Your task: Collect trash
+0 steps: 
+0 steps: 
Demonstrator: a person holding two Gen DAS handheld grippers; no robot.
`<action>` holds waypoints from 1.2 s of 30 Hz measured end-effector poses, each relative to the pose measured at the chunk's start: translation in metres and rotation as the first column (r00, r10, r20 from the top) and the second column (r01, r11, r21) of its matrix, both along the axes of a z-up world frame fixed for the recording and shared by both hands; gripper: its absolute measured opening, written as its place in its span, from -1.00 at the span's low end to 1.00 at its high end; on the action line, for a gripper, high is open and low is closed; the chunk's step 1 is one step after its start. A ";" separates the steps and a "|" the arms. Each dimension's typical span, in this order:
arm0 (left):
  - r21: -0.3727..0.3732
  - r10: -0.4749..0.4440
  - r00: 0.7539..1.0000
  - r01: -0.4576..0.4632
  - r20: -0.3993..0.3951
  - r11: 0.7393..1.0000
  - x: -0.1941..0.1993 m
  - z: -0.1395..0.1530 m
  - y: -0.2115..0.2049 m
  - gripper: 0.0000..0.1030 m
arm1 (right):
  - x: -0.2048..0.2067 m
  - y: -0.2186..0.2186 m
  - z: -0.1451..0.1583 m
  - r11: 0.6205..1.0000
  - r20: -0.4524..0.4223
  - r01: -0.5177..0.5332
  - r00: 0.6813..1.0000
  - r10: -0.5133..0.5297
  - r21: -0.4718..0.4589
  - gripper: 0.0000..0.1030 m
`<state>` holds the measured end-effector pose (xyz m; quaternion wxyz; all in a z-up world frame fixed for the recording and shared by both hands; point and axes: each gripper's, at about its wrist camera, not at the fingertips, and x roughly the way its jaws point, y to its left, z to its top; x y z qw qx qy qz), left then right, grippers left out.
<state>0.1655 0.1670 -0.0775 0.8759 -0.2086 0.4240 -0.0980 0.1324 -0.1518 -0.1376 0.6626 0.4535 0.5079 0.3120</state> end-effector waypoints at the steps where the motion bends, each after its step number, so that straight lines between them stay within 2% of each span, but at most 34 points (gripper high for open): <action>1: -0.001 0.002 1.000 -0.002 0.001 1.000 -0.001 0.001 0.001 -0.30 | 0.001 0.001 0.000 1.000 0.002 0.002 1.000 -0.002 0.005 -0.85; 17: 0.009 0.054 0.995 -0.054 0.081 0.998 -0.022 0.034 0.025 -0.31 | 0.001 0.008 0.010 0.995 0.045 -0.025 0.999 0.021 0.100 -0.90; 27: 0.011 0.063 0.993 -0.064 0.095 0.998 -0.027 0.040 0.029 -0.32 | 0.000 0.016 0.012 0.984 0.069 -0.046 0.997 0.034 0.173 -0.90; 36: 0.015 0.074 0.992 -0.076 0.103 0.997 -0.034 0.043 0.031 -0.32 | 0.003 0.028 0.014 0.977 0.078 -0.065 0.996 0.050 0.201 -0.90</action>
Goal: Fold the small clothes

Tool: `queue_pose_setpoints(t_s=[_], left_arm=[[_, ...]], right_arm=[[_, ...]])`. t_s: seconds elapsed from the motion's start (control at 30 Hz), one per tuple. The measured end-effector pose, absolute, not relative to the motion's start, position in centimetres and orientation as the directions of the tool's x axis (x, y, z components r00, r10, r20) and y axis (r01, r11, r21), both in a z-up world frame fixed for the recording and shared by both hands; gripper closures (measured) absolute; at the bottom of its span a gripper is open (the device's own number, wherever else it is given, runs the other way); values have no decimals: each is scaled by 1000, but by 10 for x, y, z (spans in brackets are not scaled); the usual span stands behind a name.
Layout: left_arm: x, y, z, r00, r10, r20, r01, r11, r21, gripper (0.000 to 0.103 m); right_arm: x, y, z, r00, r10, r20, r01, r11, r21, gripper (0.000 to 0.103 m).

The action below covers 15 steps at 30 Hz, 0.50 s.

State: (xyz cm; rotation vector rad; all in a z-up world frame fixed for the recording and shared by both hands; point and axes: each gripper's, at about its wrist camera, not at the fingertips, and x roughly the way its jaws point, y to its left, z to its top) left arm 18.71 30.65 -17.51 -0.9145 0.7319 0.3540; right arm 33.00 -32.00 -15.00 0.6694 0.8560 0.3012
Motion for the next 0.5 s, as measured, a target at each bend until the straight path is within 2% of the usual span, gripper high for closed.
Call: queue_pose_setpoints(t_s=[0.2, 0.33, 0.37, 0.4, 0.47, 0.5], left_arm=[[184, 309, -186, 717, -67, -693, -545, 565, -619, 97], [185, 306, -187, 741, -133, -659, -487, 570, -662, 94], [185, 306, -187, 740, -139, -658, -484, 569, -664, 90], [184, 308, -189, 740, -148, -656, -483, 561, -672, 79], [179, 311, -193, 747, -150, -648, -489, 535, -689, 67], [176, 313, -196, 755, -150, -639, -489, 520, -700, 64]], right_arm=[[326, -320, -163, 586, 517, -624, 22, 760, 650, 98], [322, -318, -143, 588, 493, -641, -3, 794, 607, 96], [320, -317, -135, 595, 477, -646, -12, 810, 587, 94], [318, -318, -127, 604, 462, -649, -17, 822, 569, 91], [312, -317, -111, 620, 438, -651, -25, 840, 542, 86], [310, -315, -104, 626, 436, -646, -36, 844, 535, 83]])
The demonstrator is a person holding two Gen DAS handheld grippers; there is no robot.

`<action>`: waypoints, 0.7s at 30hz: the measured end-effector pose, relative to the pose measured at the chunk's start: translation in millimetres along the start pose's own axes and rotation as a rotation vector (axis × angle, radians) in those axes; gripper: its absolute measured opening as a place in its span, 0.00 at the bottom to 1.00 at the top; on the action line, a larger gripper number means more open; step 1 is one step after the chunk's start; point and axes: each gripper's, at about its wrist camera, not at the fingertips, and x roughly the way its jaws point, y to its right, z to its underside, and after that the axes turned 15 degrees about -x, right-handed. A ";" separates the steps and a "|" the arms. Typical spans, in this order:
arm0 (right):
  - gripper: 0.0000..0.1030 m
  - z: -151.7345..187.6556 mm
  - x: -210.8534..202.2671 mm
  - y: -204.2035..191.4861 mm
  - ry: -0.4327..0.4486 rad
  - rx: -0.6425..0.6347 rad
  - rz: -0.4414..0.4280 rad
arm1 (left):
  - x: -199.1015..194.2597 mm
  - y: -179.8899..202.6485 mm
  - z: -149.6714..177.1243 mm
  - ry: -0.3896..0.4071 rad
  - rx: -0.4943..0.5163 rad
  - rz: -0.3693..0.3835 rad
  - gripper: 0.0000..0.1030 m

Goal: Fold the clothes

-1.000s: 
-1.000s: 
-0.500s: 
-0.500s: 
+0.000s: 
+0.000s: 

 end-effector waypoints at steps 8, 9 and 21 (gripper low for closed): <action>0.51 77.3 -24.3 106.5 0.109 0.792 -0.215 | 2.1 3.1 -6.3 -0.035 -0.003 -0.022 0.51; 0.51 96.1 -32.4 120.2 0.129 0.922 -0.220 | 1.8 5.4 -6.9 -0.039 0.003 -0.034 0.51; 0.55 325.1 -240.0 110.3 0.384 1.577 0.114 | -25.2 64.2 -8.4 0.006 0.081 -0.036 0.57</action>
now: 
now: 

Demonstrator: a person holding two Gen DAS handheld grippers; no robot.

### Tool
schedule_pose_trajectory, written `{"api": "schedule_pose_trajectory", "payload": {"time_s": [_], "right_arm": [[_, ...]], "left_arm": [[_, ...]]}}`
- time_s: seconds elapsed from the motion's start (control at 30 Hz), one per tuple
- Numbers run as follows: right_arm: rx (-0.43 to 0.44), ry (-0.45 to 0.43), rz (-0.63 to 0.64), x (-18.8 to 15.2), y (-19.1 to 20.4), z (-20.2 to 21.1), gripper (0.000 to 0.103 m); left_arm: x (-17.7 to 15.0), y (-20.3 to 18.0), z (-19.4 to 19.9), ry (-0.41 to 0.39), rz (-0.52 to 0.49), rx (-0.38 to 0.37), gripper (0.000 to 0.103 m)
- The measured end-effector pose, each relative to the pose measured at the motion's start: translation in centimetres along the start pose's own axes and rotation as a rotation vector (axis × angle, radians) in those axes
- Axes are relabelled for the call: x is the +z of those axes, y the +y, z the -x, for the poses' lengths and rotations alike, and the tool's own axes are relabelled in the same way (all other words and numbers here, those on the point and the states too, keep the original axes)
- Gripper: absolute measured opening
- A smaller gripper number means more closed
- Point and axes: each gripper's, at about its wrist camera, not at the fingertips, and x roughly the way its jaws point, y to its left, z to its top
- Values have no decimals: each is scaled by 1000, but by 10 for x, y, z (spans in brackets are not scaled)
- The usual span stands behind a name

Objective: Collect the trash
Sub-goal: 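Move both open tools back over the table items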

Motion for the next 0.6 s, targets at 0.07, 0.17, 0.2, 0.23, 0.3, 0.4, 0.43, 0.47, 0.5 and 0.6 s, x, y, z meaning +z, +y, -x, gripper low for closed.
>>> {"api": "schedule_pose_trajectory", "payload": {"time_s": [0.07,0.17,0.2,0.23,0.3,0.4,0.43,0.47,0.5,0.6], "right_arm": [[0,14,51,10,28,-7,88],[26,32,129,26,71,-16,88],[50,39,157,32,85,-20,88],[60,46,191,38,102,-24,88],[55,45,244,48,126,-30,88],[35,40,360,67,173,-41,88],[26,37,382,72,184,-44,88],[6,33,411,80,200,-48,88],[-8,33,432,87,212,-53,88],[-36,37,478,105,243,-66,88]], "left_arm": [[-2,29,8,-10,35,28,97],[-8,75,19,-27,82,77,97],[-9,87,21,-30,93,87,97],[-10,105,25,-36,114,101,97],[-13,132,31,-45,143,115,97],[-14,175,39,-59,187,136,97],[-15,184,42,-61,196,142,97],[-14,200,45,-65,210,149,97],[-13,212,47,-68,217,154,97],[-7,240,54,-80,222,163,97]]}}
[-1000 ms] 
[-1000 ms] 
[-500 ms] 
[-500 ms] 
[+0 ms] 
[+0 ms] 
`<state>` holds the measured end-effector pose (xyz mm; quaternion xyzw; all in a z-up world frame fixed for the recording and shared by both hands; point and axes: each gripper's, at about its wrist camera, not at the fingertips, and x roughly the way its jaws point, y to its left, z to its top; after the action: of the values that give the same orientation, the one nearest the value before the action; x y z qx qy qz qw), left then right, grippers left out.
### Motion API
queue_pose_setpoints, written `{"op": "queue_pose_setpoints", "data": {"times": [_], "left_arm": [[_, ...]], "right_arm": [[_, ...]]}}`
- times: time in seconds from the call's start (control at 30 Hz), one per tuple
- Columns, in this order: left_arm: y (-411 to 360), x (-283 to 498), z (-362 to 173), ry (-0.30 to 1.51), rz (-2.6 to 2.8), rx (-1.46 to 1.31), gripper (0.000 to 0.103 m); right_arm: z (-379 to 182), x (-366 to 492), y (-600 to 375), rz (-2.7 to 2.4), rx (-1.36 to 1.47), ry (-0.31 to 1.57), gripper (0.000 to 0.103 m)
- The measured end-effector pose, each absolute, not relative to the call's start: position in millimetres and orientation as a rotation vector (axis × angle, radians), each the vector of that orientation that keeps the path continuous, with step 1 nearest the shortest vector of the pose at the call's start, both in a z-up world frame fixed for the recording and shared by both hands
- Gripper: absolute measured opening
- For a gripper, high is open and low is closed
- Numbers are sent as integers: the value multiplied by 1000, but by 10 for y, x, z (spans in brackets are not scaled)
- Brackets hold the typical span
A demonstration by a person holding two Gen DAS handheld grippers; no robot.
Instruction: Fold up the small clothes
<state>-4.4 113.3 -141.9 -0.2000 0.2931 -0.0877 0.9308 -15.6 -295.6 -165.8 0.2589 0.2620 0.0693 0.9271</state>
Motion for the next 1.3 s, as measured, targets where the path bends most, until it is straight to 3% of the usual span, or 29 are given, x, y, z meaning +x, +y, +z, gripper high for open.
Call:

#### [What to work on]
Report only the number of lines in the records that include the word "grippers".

#### [Response to this exercise]
6